Improve Security Incident Detection and Compliance Logging
The Challenge: Balancing data compliance needs and cost efficiency
Most corporate data retention policies range from 3 to 7 years
Compliance frameworks, such as SOC2, HIPAA, PCI, and ISO 27001 force companies to maintain more data than ever. This data needs to be, not only retained, but it must also be easily accessible for analysis and queries in the event of an incident or legal request. However, unless you continually process your data into a database, you’ll need to resort to time-consuming and expensive ETL (extract – transform – load) processes or indexing into databases like Elasticsearch to get the information and answers you need from your data.
Storing years of security event logs is cost prohibitive in Elasticsearch
Elasticsearch and Lucene were never designed to hold significant amounts of data for long periods. Elasticsearch allows for the millisecond speed of queries but at the cost of storing additional structure to the data – through increasing the size of the indexed data on disk. This increase in data on disk means additional cost as you will be required to scale out hot Elasticsearch servers or continue to add more volumes to existing servers. In the age of cloud – every server and every disk has an associated cost. So, when your data volume grows, your cloud infrastructure bills do too.
Running software, open-source or proprietary, on cloud providers can have a high operational cost in servers, disk, and network. Leverage SaaS to focus engineering on what matters to grow your business.
It’s time-consuming to make log and event data searchable in S3
Many users leverage the durable, secure, and inexpensive storage platform of Amazon S3 to meet their company’s compliance requirements. Also, they harness the long-term cold storage of Amazon Glacier for data they need to keep but may never query. Both these data storage locations have only limited ways to query and visualize this data.
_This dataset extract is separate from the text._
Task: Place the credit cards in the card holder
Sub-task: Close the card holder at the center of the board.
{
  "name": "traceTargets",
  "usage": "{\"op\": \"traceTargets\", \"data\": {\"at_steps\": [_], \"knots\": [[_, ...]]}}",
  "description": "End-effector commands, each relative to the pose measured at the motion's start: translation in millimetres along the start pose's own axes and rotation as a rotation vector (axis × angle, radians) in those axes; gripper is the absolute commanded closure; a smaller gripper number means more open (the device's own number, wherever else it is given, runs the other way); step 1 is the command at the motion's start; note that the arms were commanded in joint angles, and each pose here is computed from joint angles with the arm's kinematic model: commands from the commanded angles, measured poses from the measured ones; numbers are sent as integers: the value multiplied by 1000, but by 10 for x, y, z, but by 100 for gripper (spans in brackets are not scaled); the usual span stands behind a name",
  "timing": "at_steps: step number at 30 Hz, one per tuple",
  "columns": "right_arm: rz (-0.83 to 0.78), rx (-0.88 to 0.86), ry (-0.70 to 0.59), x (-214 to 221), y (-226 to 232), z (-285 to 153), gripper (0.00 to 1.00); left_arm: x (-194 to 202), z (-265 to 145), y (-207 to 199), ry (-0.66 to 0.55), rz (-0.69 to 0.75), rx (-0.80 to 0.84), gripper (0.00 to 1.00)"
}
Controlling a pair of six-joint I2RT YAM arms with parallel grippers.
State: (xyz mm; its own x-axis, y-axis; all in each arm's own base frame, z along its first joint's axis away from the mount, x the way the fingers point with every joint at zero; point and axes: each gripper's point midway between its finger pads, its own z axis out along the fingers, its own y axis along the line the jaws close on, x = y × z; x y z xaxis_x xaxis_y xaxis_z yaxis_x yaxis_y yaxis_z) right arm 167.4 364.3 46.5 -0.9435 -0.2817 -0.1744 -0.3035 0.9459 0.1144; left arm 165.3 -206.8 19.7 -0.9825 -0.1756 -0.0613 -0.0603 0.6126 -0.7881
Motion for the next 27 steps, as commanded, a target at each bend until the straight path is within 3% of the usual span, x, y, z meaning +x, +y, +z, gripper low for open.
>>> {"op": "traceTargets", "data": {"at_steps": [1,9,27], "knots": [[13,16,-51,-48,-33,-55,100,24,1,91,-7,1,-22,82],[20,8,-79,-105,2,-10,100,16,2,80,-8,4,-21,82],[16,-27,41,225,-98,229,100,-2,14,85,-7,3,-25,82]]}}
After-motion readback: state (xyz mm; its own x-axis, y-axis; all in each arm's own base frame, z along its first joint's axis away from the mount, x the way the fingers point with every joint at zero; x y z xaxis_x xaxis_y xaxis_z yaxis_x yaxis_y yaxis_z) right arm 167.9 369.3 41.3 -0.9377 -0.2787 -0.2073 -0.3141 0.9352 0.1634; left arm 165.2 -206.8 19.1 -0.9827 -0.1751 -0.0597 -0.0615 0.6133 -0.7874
Using tools like Amazon Select for S3 & Glacier or Amazon Athena only allow you limited insights into your data, and lack any native data aggregation, data visualization, or more importantly, text search. To get high-level and granular insights into your data, you would need to move the data out of Amazon S3, index or transform that data into a database like Elasticsearch, and finally install tools like Kibana to create data visualization insights into your data.
A New Strategy with CHAOSSEARCH
Leverage the power of Amazon S3 – store events securely and inexpensively
With CHAOSSEARCH you can use your S3 to store data for long term retention – cost effectively. You simply enable Amazon IAM access for the CHAOSSEARCH platform and immediately begin to index your source data and gain insight and answers to your questions. We make it easy for you to maintain control and ensure security and compliance with company policy because we never hold or store your data. CHAOSSEARCH indexed data writes to your existing S3 buckets.
Move compliance logs to Glacier – save money and still search your data
Never pay for an Amazon Glacier retrieval request again. With CHAOSSEARCH once your data is indexed, you never need to return to the source. Set up an Amazon S3 lifecycle policy to push your source data to Glacier, while leaving the fully indexed data in your S3 bucket. The patent-pending CHAOSSEARCH technology stores your data in a highly compressed format AND makes it available for search, query, and visualization. We enable you to reduce your S3 spend by moving the source data to Glacier, while at the same time query the compressed CHAOSSEARCH indexes via Elasticsearch APIs or our embedded Kibana interface.
Get answers to your questions instantly – without expensive ETL or reindexing
CHAOSSEARCH continually and fully indexes the data within your Amazon S3 buckets, ensuring that your data is always available for query anytime. CHAOSSEARCH is a fully managed service that provides endless scalability to handle even the most complex questions across the most extensive data sets. CHAOSSEARCH decouples the storage and compute, which allows the platform to scale independent to the data, allowing us the ability to ensure you the ability to store everything and ask anything.